Besides being the first to summit Everest, Sir Ed was extremely influential in the region. He founded the Himalayan Trust which helped set up and now maintains schools, hospitals, and forestry services.

Hillary Bridge

Hillary Bridge

After the Hillary Bridge we roundhouse-kicked one of the largest elevation gains of the trip, including some good old-fashioned switchbacks, up to Namche.

Somehow through the dust DK spotted the rubber piece to a hiking pole that exactly matched the one I lost and got lost trying to find. He picked it up and fastened it to my pole. Wow, problem solved, and fast! I marveled at how effortlessly the universe works when we let it. Interestingly enough, mine wasn’t the only hiking pole DK rescued. He’d do the same for Dovile on the way down. I hoped whomever lost the piece that found its way onto my pole ended up finding my lost piece later.

Just before Namche we had to stop and check in to the park. They made us write down the kind of camera we had in case it got lost. A precaution so we wouldn’t pick up a free camera from the lost and found on the way out.

Namche

Beautiful Namche

Namche Bazar was a beautiful village. At 11,286 ft. / 3,440 m we’d be sleeping higher than Telescope Peak (11,043 ft. / 3,366 m); the highest point I could remember climbing as an adult.

We were staying at a place called The Nest for the next two nights. Dovile and I were reunited with our porter bag. When we opened the door to our room, I debated making priority one stopping the flow of kerosene fumes seeping in the window or hopping in the shower. As there was a huge clear glass window on the door to the bathroom, I opted first to stuff our drapes in the cracks of the window while I devised a makeshift bathroom curtain.

The Nest

“The stupa is a monument, shrine, and reliquary that traditionally derives from the Buddha’s tomb, but has come to symbolize existence. On a square red base (signifying earth) sits a large white dome (water) with a sort of spire (fire) crowned with a lunar crescent (air) and a solar disc (space); such structures guard the approaches to towns and villages throughout the Buddhist Himalaya.”
Peter Matthiessen, The Snow Leopard

What I came up with was using a bit of my duct tape (this was use #1, see gear list) to tape my empty potato sack up on the window. When I took a shower, I learned I had failed to consider one very important detail. I had taped it to the inside of the window and the steam from the shower immediately caused it to fall off. At least the steam also fogged up the window somewhat.

Dovile rockin' one of the enormous expedition weight rental coats.

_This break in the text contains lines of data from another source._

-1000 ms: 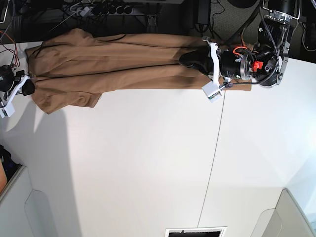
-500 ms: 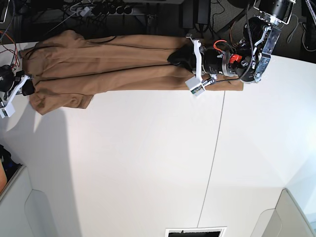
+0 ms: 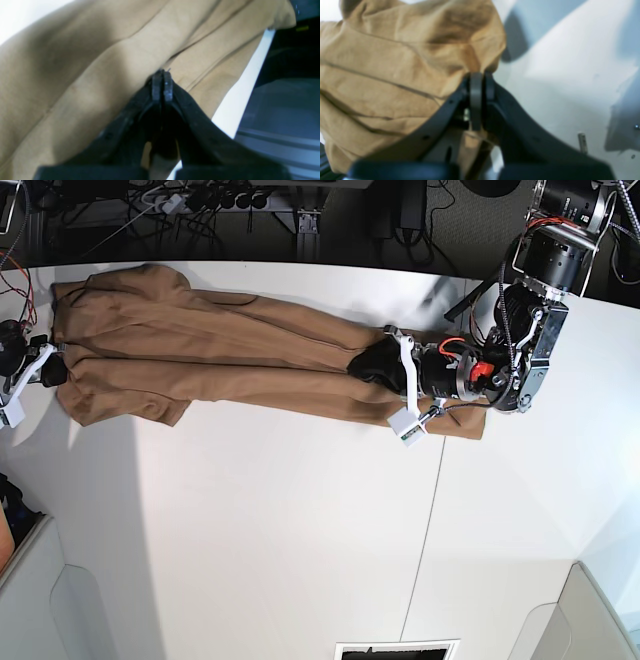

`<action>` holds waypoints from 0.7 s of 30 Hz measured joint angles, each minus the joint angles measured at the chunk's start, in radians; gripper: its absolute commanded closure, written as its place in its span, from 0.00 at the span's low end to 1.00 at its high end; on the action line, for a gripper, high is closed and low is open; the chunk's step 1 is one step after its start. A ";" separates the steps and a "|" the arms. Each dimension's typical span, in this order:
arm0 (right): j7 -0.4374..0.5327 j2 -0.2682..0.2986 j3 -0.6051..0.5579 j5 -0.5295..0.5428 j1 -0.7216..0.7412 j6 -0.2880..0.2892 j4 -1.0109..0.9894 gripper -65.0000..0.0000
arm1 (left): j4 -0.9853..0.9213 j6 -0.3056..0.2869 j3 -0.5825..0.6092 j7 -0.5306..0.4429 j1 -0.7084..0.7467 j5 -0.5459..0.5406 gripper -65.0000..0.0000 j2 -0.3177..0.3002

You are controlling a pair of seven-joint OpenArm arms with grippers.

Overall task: Layout the t-shirt on the table in an organized manner, then fold the t-shirt properly
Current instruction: 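Drag the folded hem with the left gripper toward the right gripper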

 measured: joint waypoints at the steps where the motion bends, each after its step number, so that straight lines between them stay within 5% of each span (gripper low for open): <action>1: -0.004 0.000 0.000 0.008 0.000 0.000 0.000 1.00 | -0.013 0.000 -0.001 0.002 -0.013 0.003 1.00 0.005; 5: -0.073 0.000 0.002 0.042 -0.008 -0.001 0.022 1.00 | -0.028 0.002 -0.001 0.005 -0.037 0.017 1.00 0.018; 21: -0.083 0.000 0.202 0.093 -0.336 0.001 0.301 1.00 | -0.114 -0.008 -0.006 -0.010 -0.044 -0.034 1.00 0.022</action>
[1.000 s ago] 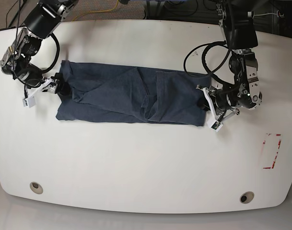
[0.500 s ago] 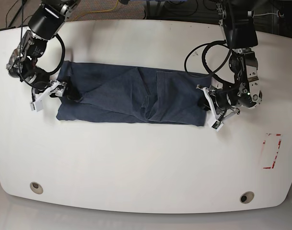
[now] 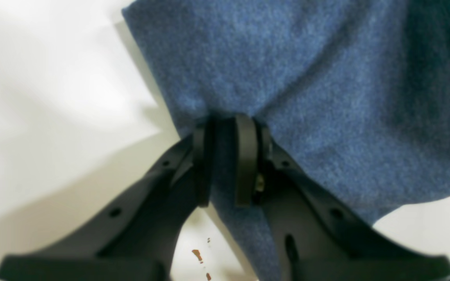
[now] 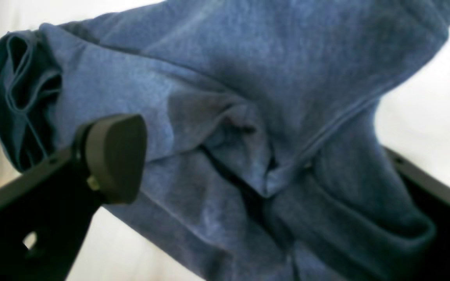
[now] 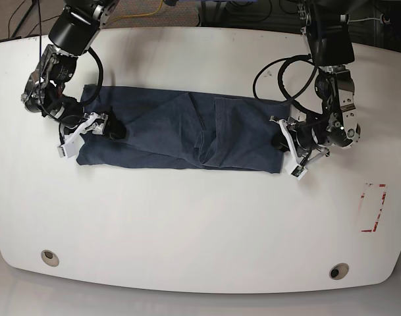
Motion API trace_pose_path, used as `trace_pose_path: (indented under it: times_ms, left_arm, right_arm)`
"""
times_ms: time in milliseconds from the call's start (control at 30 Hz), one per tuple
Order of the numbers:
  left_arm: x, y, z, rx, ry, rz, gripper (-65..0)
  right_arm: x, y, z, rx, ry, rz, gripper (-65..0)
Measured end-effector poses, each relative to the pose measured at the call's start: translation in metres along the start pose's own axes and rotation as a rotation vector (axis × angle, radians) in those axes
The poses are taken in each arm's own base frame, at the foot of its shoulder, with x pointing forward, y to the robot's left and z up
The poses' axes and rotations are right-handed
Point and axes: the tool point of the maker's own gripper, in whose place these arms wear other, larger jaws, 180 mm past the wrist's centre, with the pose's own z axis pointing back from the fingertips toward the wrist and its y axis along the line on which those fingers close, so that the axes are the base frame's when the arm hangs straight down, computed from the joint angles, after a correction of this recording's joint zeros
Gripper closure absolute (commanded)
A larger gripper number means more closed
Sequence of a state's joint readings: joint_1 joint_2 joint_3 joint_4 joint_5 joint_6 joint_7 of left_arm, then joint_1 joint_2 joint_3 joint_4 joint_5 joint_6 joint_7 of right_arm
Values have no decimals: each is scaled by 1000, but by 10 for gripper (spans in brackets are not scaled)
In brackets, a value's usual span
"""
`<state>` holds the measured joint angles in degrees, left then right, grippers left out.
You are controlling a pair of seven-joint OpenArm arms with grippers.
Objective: Layout the t-shirt on the table in an organized manner, then fold the t-shirt properly
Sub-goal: 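Grasp the opposite strip end with the right gripper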
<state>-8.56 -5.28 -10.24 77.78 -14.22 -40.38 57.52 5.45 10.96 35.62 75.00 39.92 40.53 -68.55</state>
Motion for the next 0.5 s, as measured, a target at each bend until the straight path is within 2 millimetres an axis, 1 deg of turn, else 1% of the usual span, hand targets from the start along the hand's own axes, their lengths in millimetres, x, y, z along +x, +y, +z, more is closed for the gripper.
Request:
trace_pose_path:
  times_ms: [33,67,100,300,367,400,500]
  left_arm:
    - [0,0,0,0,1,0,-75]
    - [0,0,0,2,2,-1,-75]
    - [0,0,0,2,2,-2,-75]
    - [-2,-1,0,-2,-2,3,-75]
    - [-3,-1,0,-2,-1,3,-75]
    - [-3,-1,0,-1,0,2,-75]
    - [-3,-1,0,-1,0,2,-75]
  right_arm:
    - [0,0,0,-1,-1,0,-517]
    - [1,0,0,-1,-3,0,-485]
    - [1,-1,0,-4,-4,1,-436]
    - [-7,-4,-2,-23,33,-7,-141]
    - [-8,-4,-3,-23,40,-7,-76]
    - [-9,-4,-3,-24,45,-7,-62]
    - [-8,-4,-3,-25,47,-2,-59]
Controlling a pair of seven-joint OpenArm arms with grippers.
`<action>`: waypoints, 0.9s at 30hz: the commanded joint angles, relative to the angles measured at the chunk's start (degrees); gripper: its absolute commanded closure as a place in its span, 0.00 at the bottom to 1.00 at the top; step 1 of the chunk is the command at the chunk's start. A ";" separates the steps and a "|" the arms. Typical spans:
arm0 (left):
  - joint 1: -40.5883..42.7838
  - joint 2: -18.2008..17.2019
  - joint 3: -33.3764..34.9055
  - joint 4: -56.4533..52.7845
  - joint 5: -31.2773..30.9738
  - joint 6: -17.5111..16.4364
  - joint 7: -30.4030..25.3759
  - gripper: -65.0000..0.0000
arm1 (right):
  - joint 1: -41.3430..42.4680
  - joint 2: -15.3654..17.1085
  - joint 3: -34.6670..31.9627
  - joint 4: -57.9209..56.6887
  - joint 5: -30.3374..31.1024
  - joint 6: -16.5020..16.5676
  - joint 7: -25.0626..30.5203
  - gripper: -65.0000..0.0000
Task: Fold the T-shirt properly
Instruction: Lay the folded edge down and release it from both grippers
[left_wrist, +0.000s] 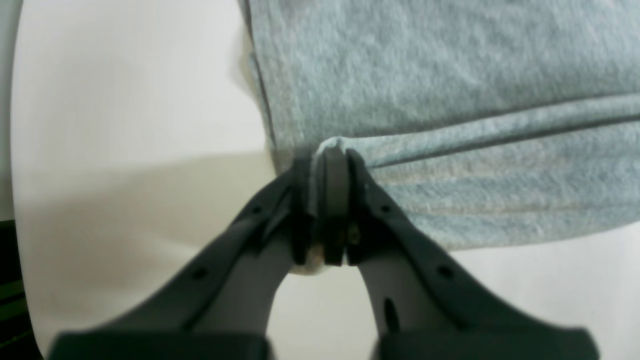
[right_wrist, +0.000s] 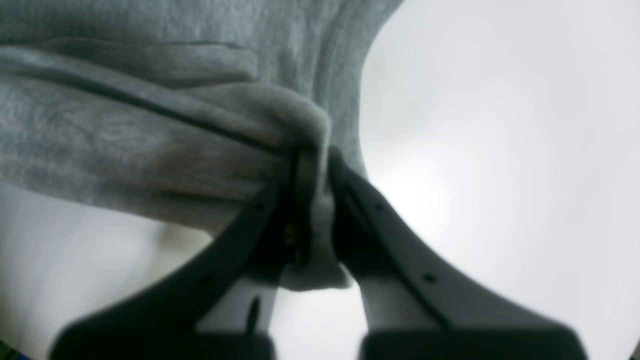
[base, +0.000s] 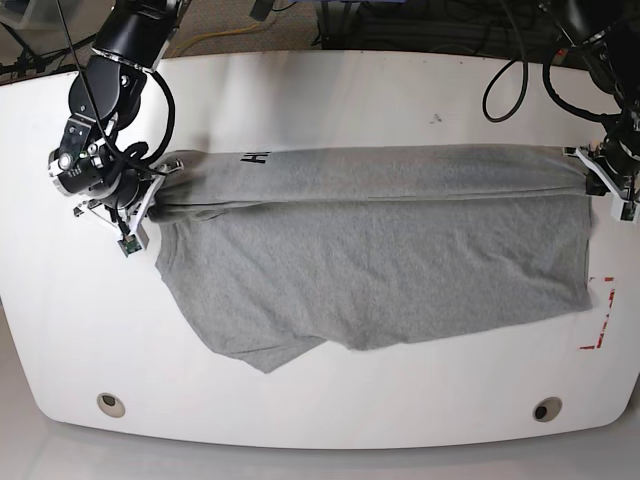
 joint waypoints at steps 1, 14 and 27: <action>-1.27 -1.60 0.56 -0.16 0.87 0.54 -0.60 1.00 | 2.33 0.97 0.35 -2.92 -0.93 -0.12 1.53 1.00; -4.17 -5.38 8.82 -9.48 0.78 0.90 -7.20 0.64 | 3.47 2.38 0.44 -8.37 -1.02 -0.12 6.28 0.39; -5.23 -8.98 7.32 -11.50 0.34 0.37 -7.90 0.37 | -5.76 2.20 8.18 4.02 -0.32 -0.12 3.38 0.20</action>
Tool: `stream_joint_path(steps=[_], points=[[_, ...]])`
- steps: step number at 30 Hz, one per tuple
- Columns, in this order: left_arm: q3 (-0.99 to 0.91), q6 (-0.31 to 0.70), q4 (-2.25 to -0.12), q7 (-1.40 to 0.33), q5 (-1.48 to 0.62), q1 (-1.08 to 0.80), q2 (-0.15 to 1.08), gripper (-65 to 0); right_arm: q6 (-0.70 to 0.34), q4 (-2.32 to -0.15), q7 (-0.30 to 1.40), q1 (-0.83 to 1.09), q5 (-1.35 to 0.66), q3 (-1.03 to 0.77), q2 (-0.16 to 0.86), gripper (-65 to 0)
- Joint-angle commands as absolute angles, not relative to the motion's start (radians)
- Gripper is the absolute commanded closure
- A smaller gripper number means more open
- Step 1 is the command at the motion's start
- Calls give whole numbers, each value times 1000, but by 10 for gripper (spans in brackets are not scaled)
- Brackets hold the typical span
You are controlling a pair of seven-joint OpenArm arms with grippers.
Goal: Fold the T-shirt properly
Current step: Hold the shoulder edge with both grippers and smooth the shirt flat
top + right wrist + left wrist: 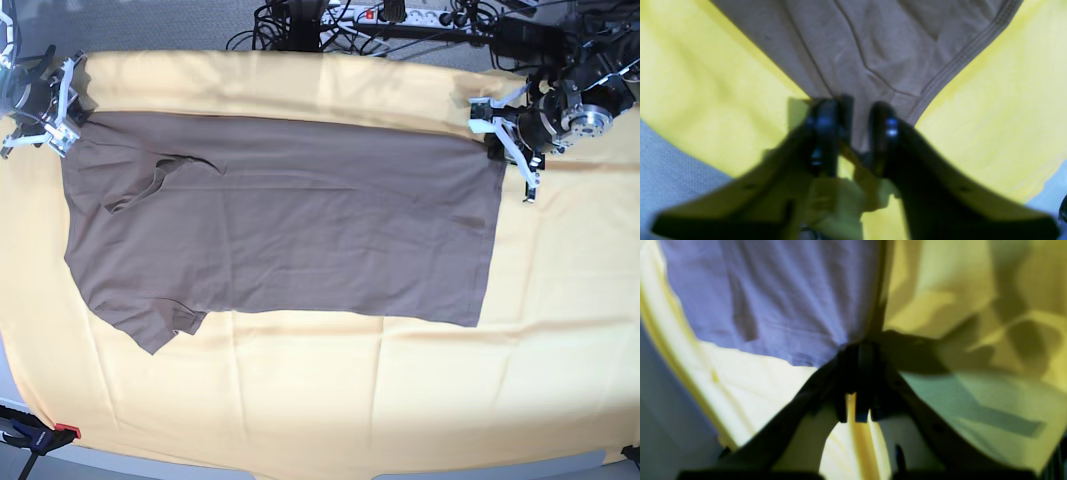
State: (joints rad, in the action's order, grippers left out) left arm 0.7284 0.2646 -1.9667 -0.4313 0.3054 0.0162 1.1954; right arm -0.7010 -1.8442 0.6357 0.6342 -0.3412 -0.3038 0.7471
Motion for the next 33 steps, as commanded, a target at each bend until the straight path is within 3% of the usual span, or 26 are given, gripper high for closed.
stream_joint_path(steps=[1,5,10,20,33], points=[[718,216,-1982,-432,343,31,1220,0,-698,-1853,633,623,-343,-315,768,-89],[718,197,-2027,-443,350,34,1246,0,-698,-1858,671,587,-345,-315,783,-3],[718,185,-2076,-450,350,34,1267,0,-698,-1888,689,585,-410,-315,834,0],[718,191,-2092,-456,331,33,1266,0,-698,-1892,720,585,-423,-315,837,0],[718,379,-2133,-469,187,28,1400,0,-698,-1892,858,667,-577,-315,898,0]])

Dovile rockin’ one of the enormous expedition weight rental coats and puffy gloves.
Photo credit: Dovile Soblinskas

For take two, I used a bit more tape and taped it to the outside of the door. Win. The curtain came in handy later when DK stopped by with our rental coats and walked in when one of us was still in the shower.

The rest of the night was typical tea house. We had dinner and more tea in the common room. Many tea house common rooms would be wallpapered with t-shirts bearing the names of previous trekkers and this one was no exception. We socialized a bit and then headed back to the rooms for some reading or writing time before bed.